SINGAPORE - The Court of Appeal has ordered the High Court to redetermine an award of more than $1.2 million to a widow who sued a medical lab and its medical director for failing to detect cancer in her husband's skin sample.
The five-judge court allowed the appeal of Carol Ann Armstrong, 53, that the medical negligence caused her husband, Peter Traynor, to lose his full life expectancy instead of the four years held in the judgment of the High Court last year.
The Court of Appeal affirmed the High Court's finding that Quest Laboratories and its director, Dr Tan Hong Wui, had failed to spot the skin cancer in a skin sample from Mr Traynor in 2009. Mr Traynor, a Singapore-based information technology specialist, died in 2013 at the age of 49. The Canadian couple have two daughters aged 10 and 12.
Judge of Appeal Andrew Phang in decision grounds on Tuesday (Nov 26) said: "It is difficult to understate the significance of the Respondents' breach... lives depend upon accurate diagnoses by pathologists, and diagnoses had therefore to be undertaken with due diligence."
"In the present case, Dr Tan not only failed to state that he could not rule out melanoma, he also delivered a report indicating the exact opposite - that there was no malignancy. Put simply, Dr Tan intended to convey, and did convey, that the lesion was benign," wrote Justice Phang on the court's behalf.
Both parties' appeals on the calculation of damages were partially allowed and the case is to be remitted to the High Court to revise the sum payable based on the parameters provided by the Court of Appeal.
The High Court last year found that the defendants' breach was "straightforward and obvious" and rejected their claim that Mr Traynor's fate was biologically determined and he would have died from his cancer anyway. But the High Court judge had then also rejected Ms Armstrong's claim that her husband could have been cured, finding instead that he would have lived only for four more years.
The judge, in assessing the sums payable last year, awarded the widow $1,241,334 in damages, comprising $346,677 on the grounds of dependency and $894,657 for the loss of inheritance.
Ms Armstrong appealed to the apex court and the defendants also cross-appealed.
Her lawyers led by Edmund Kronenburg and Christopher Goh argued that the damages should have been awarded based on Mr Traynor's full life expectancy of up to the age of 82.
The respondents' team of lawyers led by Senior Counsel Kuah Boon Theng and lawyer Eric Tin submitted that the High Court erred in finding their clients liable for breach of duty. Among other things, they urged the court to reduce the damages payable in relation to Mr Traynor's estimated income.
The Appeal Court comprising Chief Justice Sundaresh Menon, Judges of Appeal Andrew Phang, Judith Prakash and Tay Yong Kwang as well as Justice Belinda Ang, heard the case in January and reserved judgment and affirmed the respondents' misdiagnosis was a straightforward breach.

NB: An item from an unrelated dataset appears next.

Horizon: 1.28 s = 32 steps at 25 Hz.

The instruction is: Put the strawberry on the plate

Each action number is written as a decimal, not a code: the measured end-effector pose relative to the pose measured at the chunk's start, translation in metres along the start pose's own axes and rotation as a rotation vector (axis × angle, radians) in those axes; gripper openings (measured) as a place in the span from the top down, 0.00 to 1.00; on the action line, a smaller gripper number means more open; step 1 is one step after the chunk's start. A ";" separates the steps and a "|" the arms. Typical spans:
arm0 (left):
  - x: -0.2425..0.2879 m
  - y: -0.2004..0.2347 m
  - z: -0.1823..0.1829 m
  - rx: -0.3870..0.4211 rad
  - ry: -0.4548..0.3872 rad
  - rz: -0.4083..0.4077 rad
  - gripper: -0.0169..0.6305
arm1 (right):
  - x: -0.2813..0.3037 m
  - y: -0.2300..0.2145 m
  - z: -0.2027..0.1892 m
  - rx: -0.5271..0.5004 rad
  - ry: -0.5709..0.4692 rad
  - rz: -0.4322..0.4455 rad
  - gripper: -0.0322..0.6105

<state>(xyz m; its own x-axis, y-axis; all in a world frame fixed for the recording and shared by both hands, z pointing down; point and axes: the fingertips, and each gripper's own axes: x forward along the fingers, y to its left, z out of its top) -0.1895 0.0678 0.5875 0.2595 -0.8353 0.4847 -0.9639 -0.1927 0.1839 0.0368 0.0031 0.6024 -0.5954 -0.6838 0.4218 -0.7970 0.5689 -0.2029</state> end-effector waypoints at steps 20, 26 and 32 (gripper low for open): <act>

The court found that the sole cause of Mr Traynor's death was the melanoma that had spread through his bloodstream from his infected lymph nodes after 2009, and the breach by Quest Lab and Dr Tan led to a delay in diagnosis which allowed the cancer to grow in his lymph nodes.
The Appeal Court revised the High Court's finding of Mr Traynor's annual income from $450,000 to $308,386 but affirmed the majority of the judge's assessments on the pre-trial dependency and the loss of inheritance claims.
It also allowed Ms Armstrong's appeal in relation to the post-trial loss of inheritance claim.
This would now depend on the judge's determination and the multiplier-multiplicand to be applied. The judge would also have to assess, among other things, Mr Traynor's retirement age, the educational expenses for his daughters beyond four years and savings in deriving the appropriate sum.
"Accordingly, we remit these issues to the judge for him to reach the appropriate sum for the post-trial loss of inheritance," said the Appeal Court.
The Appeal Court said that in the context of a dependency claim, the multiplier is the number of years for which a dependent can claim for his or her loss, with a discount for accelerated receipt of funds and the vicissitudes of life. The multiplicand is the annual value of the dependency.
However, in the context of a loss of inheritance claim, the multiplier must also be adjusted to reflect the post-retirement expenses of the deceased. The multiplicand is the savings of the deceased per annum.
The widow in her initial statement of claim in January last year sought more than $10 million.
The Appeal Court urged all parties to explore the possibility of arriving at a settlement on the damages issue in the interests of "effecting closure as well as the saving of costs".
Quest Lab and Dr Tan were ordered to pay $75,000 to Ms Armstrong for the cost of appeal.